At the time of trial plaintiff was 52 years of age. After he had completed the sixth grade of schooling he began working on a ranch, performing such duties as breaking horses, working stock, etc., all of which he classified as "hard work." He was an artillery man during World War II and after that conflict he worked in the oil fields as a "roughneck floor hand" on drilling rigs. He continued performing work of this nature until January, 1973, when he began working for Permian Corporation (Permian). Until the time of the accident he drove an 18-wheel tractor transport, which he described as a tank which is pulled by a tractor. His job consisted of hauling various liquids to and from oil and gas wells. He described his duties as hard work. Whenever the truck had a flat tire, which occurred often while driving in the fields, it was his responsibility, as the driver, to change wheels.

The undisputed evidence clearly supports the conclusion that plaintiff had always earned his livelihood by performing duties which involved strenuous physical activity.

In May, 1973, about three weeks after the accident, plaintiff resumed working as a truck driver for Permian. He testified that he was compelled to do so because he was "in a very tight financial position." He was required to pay $300.00 per month for the support of his children by a prior marriage and he listed additional monthly obligations in excess of $500.00 per month.

Prior to the accident he always worked at least a 12-hour shift every day, seven days a week, and often worked a double shift. After the injury he was able to work a full shift "a few times", but when he did so he was "hurting bad." His back was very sore and he had to take medication, prescribed by his doctor, including pain-killers. The pain between his waist and shoulder blades persisted and he suffered from "terrible" headaches once or twice a week. He is unable to do heavy lifting without experiencing pain which is of such intensity that it often makes it impossible for him to sleep at night. He lacks strength in his right arm and right hand and often experiences cramps. As a result, he drops "a lot of things." His right arm gets "shaky" and his shoulder quivers so that, at times, he is unable to hold even a cup of coffee.
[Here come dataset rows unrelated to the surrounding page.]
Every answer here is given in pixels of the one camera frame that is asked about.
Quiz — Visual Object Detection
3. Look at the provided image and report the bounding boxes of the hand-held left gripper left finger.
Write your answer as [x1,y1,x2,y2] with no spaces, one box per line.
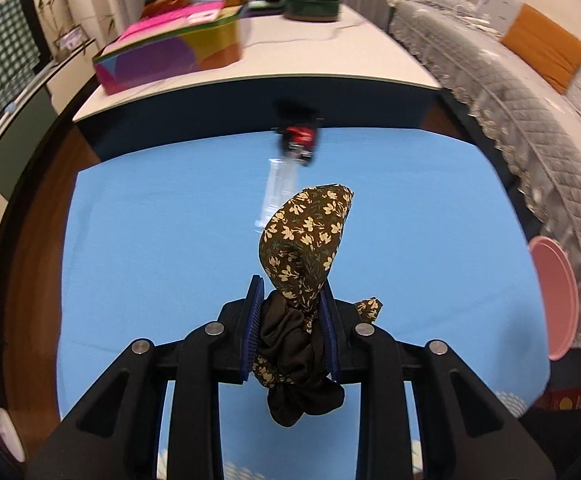
[25,275,266,480]

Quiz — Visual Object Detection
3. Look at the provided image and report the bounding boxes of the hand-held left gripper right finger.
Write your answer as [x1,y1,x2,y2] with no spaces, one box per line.
[318,290,556,480]

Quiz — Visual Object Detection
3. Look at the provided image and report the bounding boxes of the dark floral fabric scrunchie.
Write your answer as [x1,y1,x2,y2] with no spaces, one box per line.
[253,185,384,428]

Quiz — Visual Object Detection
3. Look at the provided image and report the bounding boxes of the clear plastic tube wrapper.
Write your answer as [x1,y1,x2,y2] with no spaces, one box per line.
[255,157,299,233]

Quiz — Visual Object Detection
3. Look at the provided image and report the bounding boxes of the red and black wrapper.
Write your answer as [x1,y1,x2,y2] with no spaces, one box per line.
[275,102,324,166]

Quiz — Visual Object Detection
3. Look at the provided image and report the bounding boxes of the pink round plate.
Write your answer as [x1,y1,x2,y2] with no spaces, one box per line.
[528,237,580,361]

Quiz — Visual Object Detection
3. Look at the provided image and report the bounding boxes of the white top coffee table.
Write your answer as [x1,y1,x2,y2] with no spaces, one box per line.
[73,2,444,161]

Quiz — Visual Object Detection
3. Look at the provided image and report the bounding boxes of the colourful tin box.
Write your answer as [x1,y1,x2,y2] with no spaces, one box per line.
[93,10,244,96]

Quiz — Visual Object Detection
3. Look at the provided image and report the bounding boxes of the grey quilted sofa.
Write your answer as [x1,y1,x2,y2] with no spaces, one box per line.
[381,0,581,351]

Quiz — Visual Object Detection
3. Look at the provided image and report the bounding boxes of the white and green cabinet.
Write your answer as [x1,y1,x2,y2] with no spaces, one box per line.
[0,35,101,281]

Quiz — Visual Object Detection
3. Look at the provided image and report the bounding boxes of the pink folder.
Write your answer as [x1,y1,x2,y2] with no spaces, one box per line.
[120,2,224,43]

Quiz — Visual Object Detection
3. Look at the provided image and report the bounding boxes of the green round bowl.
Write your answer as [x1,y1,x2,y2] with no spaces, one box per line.
[283,0,341,23]

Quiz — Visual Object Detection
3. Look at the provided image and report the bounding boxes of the brown glossy bag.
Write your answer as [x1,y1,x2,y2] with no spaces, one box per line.
[143,0,191,13]

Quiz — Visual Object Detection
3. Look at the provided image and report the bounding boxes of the orange cushion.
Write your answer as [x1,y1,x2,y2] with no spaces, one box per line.
[501,4,581,95]

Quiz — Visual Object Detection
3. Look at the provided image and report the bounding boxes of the bamboo plant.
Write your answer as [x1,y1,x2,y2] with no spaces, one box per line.
[38,0,116,46]

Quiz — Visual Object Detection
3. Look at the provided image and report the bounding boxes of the photo frame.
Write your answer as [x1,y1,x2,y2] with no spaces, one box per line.
[58,27,91,52]

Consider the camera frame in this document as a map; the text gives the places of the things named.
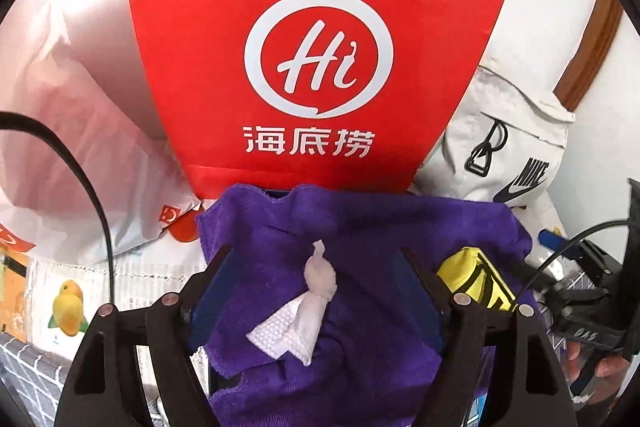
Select white plastic bag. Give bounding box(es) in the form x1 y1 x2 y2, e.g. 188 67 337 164
0 0 206 265

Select light grey logo bag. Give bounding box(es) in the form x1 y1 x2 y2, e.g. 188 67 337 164
412 64 577 208

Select person's right hand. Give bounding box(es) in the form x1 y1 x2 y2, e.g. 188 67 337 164
565 341 637 414

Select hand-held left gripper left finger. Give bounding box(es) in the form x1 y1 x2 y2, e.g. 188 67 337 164
54 247 240 427

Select brown wooden door frame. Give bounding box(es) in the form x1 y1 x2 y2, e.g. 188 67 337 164
555 0 624 112

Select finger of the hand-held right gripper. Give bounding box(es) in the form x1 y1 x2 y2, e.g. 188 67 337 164
537 229 617 269
517 259 608 308

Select black cable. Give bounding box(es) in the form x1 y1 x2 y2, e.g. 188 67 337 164
525 217 632 290
0 111 118 308

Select grey grid cloth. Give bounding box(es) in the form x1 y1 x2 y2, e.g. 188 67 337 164
0 332 72 427

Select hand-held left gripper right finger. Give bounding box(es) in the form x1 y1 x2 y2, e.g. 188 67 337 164
392 248 581 427

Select yellow pouch with black strap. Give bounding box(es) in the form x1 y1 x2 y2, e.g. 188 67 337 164
436 247 518 311

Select purple towel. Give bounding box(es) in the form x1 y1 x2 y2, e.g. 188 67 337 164
196 183 533 427

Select twisted white tissue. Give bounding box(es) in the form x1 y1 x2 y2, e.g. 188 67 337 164
246 241 338 365
The skin on his right hand, which was burned, bruises easily and bleeds if he strikes it against anything. His right leg often becomes numb. He had none of these problems prior to the injury. He continued working for Permian until September, 1975, when he left such employment after consulting his doctor.

Plaintiff's present wife operates a restaurant and a convenience store which she purchased with her separate funds. After *379 leaving Permian, plaintiff attempted to assist in the operation of both enterprises but was unable to be of much help because of his inability to lift things. The pain in his back required that he sit down frequently and he was unable to work an 8-hour shift.

Plaintiff's wife testified about his complaints of pain. After the accident, when plaintiff came home from work he was in great pain. She testified concerning his headaches, numbness in the right leg and pain in the back, and described how his right hand would begin to twitch to such an extent that he could not hold things. On occasions his right shoulder would tremble and "quiver like jello". He was unable to be of much help at the restaurant and the convenience store.

Permian's dispatcher and lead driver worked with plaintiff both before and after the accident. Prior to his injury, plaintiff always worked at least one 12-hour shift daily and often worked a double shift. He described plaintiff as one of his best workers. Also, prior to the injury, plaintiff would haul at least one load a day more than any of the other drivers "as a matter of routine". After the injury, plaintiff often failed to "put in a full day", going home at three or four o'clock in the afternoon. Plaintiff would just "play out on us, just tired", and this witness often sent plaintiff home to rest. After the accident, plaintiff was unable to change wheels on the trucks in case of a flat tire and his fellow workers would have to change wheels for him because of his inability to lift the heavy wheels.